YOUR TASK. An exact restatement of the entire listing is needed, excluding all images.

Start of Block

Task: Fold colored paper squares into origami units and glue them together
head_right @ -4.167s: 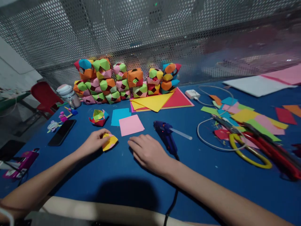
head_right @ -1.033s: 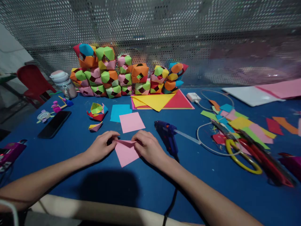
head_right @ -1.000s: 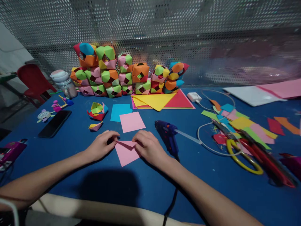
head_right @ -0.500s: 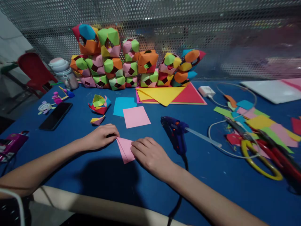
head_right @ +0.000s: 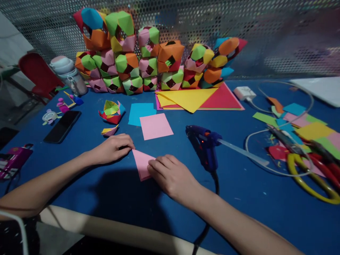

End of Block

WRITTEN SOLUTION.
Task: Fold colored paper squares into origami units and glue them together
head_right @ -4.167s: 
head_right @ -1.033s: 
head_right @ -1.000s: 
head_right @ -0.500s: 
head_right @ +0.000s: 

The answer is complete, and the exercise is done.